About five years ago, hubby and I were coming back from a day trip, and our route home took us through this town once again. It was the first time I'd been through this town in perhaps two decades. As we drove along, I saw some things I remembered from back then. And I began to wonder: Is it still there?
I recognized the building. It's still there. But it's different now. It's been repainted. The cars are gone. The big plate glass windows have given way to bricks. And the sign is gone. It's now a grocery store. You'd never know what it used to be.
All these years later, for the life of me, I still can't figure out why it made me want to start crying that morning all those decades ago. How can I explain it to others when I can't explain it to myself?

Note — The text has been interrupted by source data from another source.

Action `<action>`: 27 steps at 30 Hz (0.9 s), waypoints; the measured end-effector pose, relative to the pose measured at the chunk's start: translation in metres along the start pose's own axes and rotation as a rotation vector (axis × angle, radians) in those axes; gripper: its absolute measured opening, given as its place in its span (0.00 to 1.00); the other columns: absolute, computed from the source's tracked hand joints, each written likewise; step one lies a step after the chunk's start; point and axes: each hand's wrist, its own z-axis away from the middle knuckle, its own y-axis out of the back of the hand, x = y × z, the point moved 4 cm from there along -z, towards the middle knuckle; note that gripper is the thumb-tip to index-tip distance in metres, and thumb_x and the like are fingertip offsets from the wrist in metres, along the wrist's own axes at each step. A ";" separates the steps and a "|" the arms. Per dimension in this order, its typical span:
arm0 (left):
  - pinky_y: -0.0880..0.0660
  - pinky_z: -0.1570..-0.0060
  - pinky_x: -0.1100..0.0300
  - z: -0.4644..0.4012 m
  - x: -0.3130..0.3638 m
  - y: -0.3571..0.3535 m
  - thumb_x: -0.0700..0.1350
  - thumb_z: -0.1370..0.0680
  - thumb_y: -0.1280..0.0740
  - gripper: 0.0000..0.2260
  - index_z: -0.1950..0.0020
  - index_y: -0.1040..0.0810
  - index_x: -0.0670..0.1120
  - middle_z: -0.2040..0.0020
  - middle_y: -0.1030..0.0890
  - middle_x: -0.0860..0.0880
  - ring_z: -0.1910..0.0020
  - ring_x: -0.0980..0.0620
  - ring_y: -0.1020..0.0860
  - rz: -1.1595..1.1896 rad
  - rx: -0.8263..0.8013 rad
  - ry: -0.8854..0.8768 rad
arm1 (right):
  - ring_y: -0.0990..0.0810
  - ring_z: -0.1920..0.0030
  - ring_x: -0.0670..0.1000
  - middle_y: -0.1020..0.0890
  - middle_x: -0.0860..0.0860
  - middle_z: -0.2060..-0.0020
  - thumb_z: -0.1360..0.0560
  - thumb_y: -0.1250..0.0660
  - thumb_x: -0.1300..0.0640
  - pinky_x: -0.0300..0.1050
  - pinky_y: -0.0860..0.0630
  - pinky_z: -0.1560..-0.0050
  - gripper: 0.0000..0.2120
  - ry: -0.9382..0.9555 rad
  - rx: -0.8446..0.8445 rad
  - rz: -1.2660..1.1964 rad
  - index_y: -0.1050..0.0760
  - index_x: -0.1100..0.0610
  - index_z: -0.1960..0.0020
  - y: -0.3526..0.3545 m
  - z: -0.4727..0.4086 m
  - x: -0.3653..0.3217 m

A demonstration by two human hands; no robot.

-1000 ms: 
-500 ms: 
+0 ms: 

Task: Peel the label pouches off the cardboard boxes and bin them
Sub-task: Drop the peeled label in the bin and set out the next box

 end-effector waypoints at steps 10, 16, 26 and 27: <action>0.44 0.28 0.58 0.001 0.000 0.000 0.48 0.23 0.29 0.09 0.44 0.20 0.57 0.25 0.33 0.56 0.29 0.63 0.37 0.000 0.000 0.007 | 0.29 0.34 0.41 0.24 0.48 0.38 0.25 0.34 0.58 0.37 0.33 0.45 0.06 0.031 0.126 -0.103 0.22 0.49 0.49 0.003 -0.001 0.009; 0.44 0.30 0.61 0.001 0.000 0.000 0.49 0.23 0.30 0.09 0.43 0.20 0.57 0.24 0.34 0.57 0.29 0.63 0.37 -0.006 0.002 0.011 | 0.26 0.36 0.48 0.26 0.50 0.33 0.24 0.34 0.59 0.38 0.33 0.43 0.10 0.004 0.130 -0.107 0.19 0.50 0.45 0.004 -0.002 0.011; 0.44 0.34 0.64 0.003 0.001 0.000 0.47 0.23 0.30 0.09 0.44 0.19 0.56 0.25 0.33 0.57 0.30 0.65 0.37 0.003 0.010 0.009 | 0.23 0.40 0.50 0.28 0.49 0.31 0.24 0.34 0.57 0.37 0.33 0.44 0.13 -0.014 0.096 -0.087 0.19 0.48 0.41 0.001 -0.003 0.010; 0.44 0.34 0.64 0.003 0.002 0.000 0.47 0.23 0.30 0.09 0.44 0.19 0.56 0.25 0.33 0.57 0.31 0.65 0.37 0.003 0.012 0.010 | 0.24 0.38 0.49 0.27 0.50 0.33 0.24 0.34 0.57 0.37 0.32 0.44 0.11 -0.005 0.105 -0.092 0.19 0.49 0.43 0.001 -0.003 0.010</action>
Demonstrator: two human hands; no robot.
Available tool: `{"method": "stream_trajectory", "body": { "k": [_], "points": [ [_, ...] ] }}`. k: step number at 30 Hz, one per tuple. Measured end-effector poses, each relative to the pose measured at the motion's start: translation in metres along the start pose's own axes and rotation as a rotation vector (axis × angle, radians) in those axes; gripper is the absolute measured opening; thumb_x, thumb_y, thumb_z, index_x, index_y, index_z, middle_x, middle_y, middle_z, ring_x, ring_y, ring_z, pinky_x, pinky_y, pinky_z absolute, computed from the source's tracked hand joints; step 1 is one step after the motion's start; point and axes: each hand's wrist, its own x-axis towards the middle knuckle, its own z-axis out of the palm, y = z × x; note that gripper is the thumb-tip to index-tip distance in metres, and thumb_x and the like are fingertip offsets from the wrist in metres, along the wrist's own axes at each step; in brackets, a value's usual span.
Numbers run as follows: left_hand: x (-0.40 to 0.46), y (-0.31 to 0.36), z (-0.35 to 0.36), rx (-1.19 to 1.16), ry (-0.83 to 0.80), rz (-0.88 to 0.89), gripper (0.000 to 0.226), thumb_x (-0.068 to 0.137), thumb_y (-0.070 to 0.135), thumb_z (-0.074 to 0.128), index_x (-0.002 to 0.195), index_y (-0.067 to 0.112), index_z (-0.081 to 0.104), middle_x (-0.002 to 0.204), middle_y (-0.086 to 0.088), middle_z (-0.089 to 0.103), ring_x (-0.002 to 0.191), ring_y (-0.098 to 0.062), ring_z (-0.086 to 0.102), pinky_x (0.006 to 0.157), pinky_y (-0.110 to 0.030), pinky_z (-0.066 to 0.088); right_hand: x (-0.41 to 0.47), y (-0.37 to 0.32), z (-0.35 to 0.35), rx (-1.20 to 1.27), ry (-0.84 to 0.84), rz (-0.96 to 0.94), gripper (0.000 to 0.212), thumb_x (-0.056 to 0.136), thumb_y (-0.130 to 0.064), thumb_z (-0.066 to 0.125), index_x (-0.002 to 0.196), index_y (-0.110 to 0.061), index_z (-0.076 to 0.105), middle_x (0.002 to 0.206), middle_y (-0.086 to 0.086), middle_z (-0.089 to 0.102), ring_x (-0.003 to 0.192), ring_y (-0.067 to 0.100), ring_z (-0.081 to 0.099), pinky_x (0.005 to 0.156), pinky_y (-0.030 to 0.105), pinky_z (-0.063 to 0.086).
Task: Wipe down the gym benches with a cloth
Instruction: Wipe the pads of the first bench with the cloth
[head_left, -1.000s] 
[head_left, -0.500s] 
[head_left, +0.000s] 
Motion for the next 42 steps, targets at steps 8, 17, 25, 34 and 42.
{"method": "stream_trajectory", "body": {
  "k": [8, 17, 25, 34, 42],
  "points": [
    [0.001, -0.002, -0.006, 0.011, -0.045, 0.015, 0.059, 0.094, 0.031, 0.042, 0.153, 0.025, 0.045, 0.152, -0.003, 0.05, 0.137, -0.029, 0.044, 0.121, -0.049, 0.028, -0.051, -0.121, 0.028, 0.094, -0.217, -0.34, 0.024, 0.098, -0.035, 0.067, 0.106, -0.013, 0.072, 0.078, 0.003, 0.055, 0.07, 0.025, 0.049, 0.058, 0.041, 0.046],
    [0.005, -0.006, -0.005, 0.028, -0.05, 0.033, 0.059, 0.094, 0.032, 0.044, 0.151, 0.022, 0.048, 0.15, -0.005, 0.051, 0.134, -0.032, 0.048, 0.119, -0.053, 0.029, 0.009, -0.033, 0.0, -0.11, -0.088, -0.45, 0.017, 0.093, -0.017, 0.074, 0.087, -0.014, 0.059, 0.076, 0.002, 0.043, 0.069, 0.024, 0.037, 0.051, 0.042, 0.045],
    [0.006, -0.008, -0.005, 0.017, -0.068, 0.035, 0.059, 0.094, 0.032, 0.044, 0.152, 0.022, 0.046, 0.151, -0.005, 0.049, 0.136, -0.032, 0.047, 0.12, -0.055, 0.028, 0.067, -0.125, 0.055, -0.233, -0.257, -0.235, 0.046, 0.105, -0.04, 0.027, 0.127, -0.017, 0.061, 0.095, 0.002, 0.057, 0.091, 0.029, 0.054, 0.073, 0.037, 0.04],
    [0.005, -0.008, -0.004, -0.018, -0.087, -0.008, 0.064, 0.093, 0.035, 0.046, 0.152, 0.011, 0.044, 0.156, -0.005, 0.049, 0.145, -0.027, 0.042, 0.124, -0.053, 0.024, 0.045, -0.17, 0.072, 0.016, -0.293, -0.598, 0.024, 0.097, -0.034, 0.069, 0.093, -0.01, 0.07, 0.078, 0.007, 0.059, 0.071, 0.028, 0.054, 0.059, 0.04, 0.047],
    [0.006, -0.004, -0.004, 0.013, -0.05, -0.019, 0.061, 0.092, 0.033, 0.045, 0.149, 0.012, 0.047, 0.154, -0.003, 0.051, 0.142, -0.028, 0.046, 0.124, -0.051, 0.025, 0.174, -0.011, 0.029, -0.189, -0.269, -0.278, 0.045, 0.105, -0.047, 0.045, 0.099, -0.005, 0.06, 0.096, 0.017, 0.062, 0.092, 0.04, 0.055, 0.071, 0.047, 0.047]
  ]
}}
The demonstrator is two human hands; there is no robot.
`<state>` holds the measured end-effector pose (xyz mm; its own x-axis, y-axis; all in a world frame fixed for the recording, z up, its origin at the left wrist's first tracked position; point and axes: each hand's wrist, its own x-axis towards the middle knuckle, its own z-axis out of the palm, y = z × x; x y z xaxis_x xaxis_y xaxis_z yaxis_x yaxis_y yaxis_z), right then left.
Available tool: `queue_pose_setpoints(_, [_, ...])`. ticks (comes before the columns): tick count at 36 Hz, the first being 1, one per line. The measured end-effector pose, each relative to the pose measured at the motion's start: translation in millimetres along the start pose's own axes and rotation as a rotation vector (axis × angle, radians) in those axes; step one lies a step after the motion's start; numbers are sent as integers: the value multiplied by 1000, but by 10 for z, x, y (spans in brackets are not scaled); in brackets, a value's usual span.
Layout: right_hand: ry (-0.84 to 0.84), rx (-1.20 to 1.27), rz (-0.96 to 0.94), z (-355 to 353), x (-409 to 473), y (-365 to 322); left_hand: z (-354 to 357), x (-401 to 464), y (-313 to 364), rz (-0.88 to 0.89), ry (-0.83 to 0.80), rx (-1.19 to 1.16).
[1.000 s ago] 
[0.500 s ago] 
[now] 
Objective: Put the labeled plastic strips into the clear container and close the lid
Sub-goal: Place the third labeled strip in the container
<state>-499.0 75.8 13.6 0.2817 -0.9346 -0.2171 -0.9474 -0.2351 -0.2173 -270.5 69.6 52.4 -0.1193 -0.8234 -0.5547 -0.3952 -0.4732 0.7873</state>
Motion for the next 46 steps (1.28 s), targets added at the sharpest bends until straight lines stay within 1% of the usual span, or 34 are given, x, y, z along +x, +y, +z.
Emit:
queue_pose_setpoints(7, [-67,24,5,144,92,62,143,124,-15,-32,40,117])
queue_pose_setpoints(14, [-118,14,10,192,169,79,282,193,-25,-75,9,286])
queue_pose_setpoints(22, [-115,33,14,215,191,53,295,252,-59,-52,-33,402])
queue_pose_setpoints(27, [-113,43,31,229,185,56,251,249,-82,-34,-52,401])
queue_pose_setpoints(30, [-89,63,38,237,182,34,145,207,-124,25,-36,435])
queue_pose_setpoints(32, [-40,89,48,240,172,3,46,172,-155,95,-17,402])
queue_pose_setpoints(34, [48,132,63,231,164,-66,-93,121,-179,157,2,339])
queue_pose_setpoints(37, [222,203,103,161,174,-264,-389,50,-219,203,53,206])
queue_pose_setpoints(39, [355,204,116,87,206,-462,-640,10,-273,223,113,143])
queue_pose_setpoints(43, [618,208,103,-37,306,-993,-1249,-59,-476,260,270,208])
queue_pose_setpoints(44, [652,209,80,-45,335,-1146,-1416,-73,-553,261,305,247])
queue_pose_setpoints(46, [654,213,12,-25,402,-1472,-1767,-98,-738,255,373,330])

We'd stopped off for some breakfast that Sunday morning and were getting underway again, when I noticed it on my right as we drove past. It was an old Studebaker dealership. Long since closed, but it looked almost as if it were preserved in amber. The neon sign was still up outside, the sales banners were hanging up along the back of the showroom...and, inside, there were a couple of Studebakers on the showroom floor. I couldn't believe it. That scene haunted me for days after.
Sometimes we'd take a different route to the Interstate, but other times we'd take this route through this town, and each time, there it was. My dad would sometimes slow up as we drove past so I could get a good look.
On one trip, he actually made a stop there so I could get out and look through the showroom windows. Things were covered in dust, and the windows had this sort of grimy film, and some of the stuff along the back wall was sagging and sun-bleached, but through those windows it almost looked like time had stopped in 1966, like a phone call from South Bend had confirmed the inevitable, and the salesmen had just turned out the lights and locked the doors.
For whatever reason, I wanted to cry. I couldn't put my finger on why, not even a decade into my life, that scene got to me. I don't know if it was because it was like looking through the window directly into a past I felt some kinship with, or if the eerie stillness of it all got to me, or if I was upset because I worried those poor cars were trapped, or what it was. All I know was, I was just short of inconsolable.
It became a minor obsession. My brother had a stereo system with a recordable tape deck and a microphone, and I used to make tapes on which I'd try to do funny things or attempt to create my own radio shows, and on one of them I went on a little monologue about this poor, defunct Studebaker dealership in a hushed, somber tone. Sometimes my parents would get me a piece of poster board on which to draw, and one of them became a canvas for a heartfelt, trying-too-hard drawing of the building, complete with all the objects in the showroom, trying to depict what it might have been like just before time froze in there.
Time passed and we found different routes to get to my grandfather's home, and over time I put the old Studebaker dealership into the back of my mind. We passed by a few years later, and the cars were gone, presumably taken elsewhere for safekeeping. Every once in a while I'd think about it, but I went on to other things and other interests.
About five years ago, hubby and I were coming back from a day trip, and our route home took us through this town once again. It was the first time I'd been through this town in perhaps two decades. As we drove along, I saw some things I remembered from back then. And I began to wonder: Is it still there?
I recognized the building. It's still there. But it's different now. It's been repainted. The cars are gone. The big plate glass windows have given way to bricks. And the sign is gone. It's now a grocery store. You'd never know what it used to be.
All these years later, for the life of me, I still can't figure out why it made me want to start crying that morning all those decades ago. How can I explain it to others when I can't explain it to myself?